- Poster
- Spanish: Jardín de Amapolas
- Directed by: Juan Carlos Melo Guevera
- Written by: Juan Carlos Melo Guevera, Angelica Morales Mora
- Produced by: Alexandra Yepes, Maja Zimmerman
- Cinematography: Ivan Quinones
- Distributed by: Chirimoya Films
- Release date: 2014;
- Running time: 88 minutes
- Country: Colombia
- Language: Spanish

= Poppy Garden =

Poppy Garden (Jardín de Amapolas) is a Colombian drama film produced from 2007 to 2012 and finally released in theaters in 2014. It was written and directed by Juan Carlos Melo Guevara. It tells the story of a father and his nine-year-old son living in Nariño Department during the Colombian conflict and trying to survive amid violence on all sides from guerillas, paramilitary forces, and narco-traffickers.

==Plot==
Emilio is a 38-year-old farmer who lives on a small plot of land in the Colombian highlands with his nine-year-old son Simón. However, a paramilitary group takes over the area and forces Emilio off his land. Emilio and his son relocate to the home of a cousin, Wilson, in a small town in the Nariño Department. Emilio goes to work with Wilson in an illicit poppy field and heroin laboratory belonging to Ramiro, a notorious drug trafficker.

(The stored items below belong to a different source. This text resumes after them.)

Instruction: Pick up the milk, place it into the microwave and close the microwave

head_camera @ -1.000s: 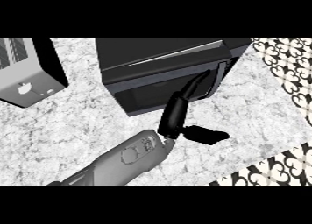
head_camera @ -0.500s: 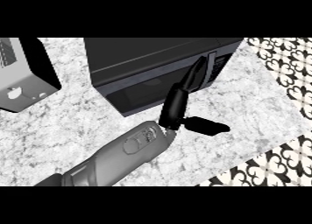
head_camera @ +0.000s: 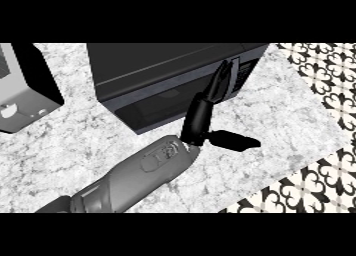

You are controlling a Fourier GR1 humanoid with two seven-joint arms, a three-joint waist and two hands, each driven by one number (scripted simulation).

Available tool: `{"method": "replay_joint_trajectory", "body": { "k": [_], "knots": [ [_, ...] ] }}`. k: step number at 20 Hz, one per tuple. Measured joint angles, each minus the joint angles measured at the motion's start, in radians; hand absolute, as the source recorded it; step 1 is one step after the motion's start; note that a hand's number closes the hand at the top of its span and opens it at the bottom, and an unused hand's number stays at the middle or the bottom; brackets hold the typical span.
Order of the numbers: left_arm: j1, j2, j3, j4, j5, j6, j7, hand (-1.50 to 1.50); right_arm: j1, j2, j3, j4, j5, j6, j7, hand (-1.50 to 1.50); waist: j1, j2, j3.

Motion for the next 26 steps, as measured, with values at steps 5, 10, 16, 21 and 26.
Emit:
{"method": "replay_joint_trajectory", "body": {
  "k": [5, 10, 16, 21, 26],
  "knots": [
    [-0.003, 0.002, -0.007, 0.009, 0.027, 0.007, -0.033, -1.50, -0.020, -0.016, -0.006, 0.012, -0.026, 0.004, 0.012, -1.50, -0.008, 0.002, 0.000],
    [-0.004, 0.002, -0.012, 0.018, 0.051, 0.008, -0.066, -1.50, -0.036, -0.038, -0.012, 0.022, -0.048, 0.013, 0.026, -1.50, -0.014, 0.004, 0.000],
    [-0.004, 0.003, -0.019, 0.027, 0.079, 0.010, -0.096, -1.50, -0.047, -0.059, -0.016, 0.033, -0.072, 0.027, 0.040, -1.50, -0.024, 0.002, 0.001],
    [-0.007, 0.002, -0.025, 0.035, 0.100, 0.009, -0.118, -1.50, -0.057, -0.074, -0.019, 0.043, -0.093, 0.038, 0.048, -1.50, -0.027, 0.002, 0.002],
    [-0.012, 0.000, -0.033, 0.044, 0.122, 0.005, -0.138, -1.50, -0.067, -0.086, -0.018, 0.053, -0.112, 0.046, 0.059, -1.50, -0.027, 0.002, 0.002]
  ]
}}
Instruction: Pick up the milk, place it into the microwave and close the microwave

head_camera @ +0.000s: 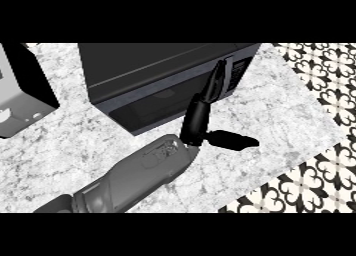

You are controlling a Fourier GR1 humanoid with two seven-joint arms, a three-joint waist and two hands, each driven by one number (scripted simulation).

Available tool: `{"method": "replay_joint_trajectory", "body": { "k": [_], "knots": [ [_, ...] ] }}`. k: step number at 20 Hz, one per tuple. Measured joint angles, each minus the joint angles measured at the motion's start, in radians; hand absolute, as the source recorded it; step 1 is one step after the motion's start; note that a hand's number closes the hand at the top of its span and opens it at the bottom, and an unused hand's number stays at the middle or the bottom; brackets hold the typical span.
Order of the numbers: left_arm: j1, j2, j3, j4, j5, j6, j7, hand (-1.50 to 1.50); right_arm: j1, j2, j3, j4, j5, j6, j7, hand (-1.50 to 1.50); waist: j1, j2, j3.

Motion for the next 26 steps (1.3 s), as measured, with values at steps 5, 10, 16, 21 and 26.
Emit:
{"method": "replay_joint_trajectory", "body": {
  "k": [5, 10, 16, 21, 26],
  "knots": [
    [-0.003, 0.000, -0.007, 0.009, 0.020, -0.002, -0.019, -1.50, -0.008, -0.011, 0.003, 0.002, -0.019, 0.014, 0.009, -1.50, -0.003, -0.002, 0.000],
    [-0.007, -0.001, -0.014, 0.018, 0.038, -0.006, -0.039, -1.50, -0.017, -0.022, 0.004, 0.006, -0.038, 0.021, 0.018, -1.50, -0.004, -0.001, 0.000],
    [-0.025, 0.045, -0.016, 0.019, 0.026, -0.006, -0.069, -1.50, -0.023, -0.033, 0.002, 0.011, -0.056, 0.028, 0.027, -1.50, 0.006, -0.010, 0.006],
    [-0.078, 0.055, -0.053, 0.057, -0.025, 0.016, -0.055, -1.50, -0.019, -0.044, -0.006, 0.015, -0.069, 0.029, 0.033, -1.50, 0.027, -0.024, 0.015],
    [-0.103, 0.039, -0.073, 0.082, -0.043, 0.037, -0.027, -1.50, -0.012, -0.056, -0.019, 0.014, -0.077, 0.028, 0.037, -1.50, 0.043, -0.029, 0.015]
  ]
}}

Simón becomes friends with Luisa, a pretty and outgoing girl. They share adventures with a schnauser puppy that belongs to a neighbor. Their adventures include secretly riding in the back of a truck, visiting a pristine green mountain lake, and exploring in the mountains where sections have been planted with mines by the drug traffickers.

Simón is discovered on the poppy farm and taken to the boss, Ramiro. Ramiro learns that Simón's mother and his siblings have been killed and that he and his father have been forced from the land by paramilitaries. Ramiro befriends Simón and teaches him to shoot a gun.

During one scene, rebels attack the town, and Emilio shields Simón. Simón watches as the rebels' bullets make holes in the walls of their home. In a later scene, a paramilitary unit occupies the town, holding the people at gunpoint to find any residents who are collaborating with the guerillas. Several of the residents suspected of being with the guerillas are shot by the paramilitaries and their bodies left in the town square. Luisa is one of the villagers killed by the paramilitaries. The residents then fear a retaliatory attack by the guerillas.

Wilson asks Simón to steal drugs from the boss to allow them to have a better life. Simón complies and takes a small packet of drugs. Ramiro learns of the theft and shoots Simón in the arm. As Ramiro aims his gun to shoot again, the drug laboratory explodes in flames. Emilio and Simón escape amid the confusion of the fire.

==Production and themes==
The film was directed by Juan Carlos Melo Guevera. It was written by Melo and Angelica Morales Mora. Ivan Quinones was the cinematographer. Melo described his goal in making the film: "Here the monster is war and the weakest beings are children. And for me it was very important that people become sensitive to the victims."

For his cast, Melo selected locals from Nariño who had not previously acted in a film. Eighty percent of the technical staff had also never made a film. Melo later said that his greatest asset in making the film was the natural beauty of Nariño. He also recalled that one of the challenges was his inability to find a poppy farm where he was allowed to film. He overcame the obstacle by planting a small field for use in filming. He then had footage of the small field duplicated digitally to create the appearance of a large poppy farm.

It took eight years for the film to reach the screen. Melo wrote the script in 2007 and began his search for financing. The film was presented at a film festival in Cartagena in 2012, but it did not have its official premiere until the Pasto International Film Festival on August 20, 2014.

==Cast==
- Luis Burgos as Simón
- Carlos Hualpa as Emilio
- Juan Carlos Rosero as Wilson Ocampo
- Luis Lozano as Ramiro
- Paula Páez as Luisa

==Reception==
El Pais called the film's widespread release in December 2014 "a reason for joy". Oswaldo Osorio of El Colombiano called it "a precise and compelling story" that presents Colombia's struggles from a "cleaner and more decontaminated" perspective and a "fresh, endearing and revealing" point of view. Osorio added: What is most striking about this film is the tone it manages to tell its story and develop its characters. Simplicity as a virtue and naturalness as an element that grants credibility are the bases of a story that brings the viewer closer to the intimacy and vision of the world of these characters, a vision that, despite the threatening context, maintains a certain innocence and calm.

Senal Colombia praised the film's use of natural actors as adding "a dose of reality". Senal Colombia also opined that the film provided "a cinematographic portrait of rural life in Nariño, one of the departments hardest hit by corruption, drug trafficking and violence resulting from said illegal activity in rural areas."

In 2016, film critic Jeronimo Rivera-Betancur of El Tiempo rated the film at No. 22 on his list of favorite Colombian fiction films.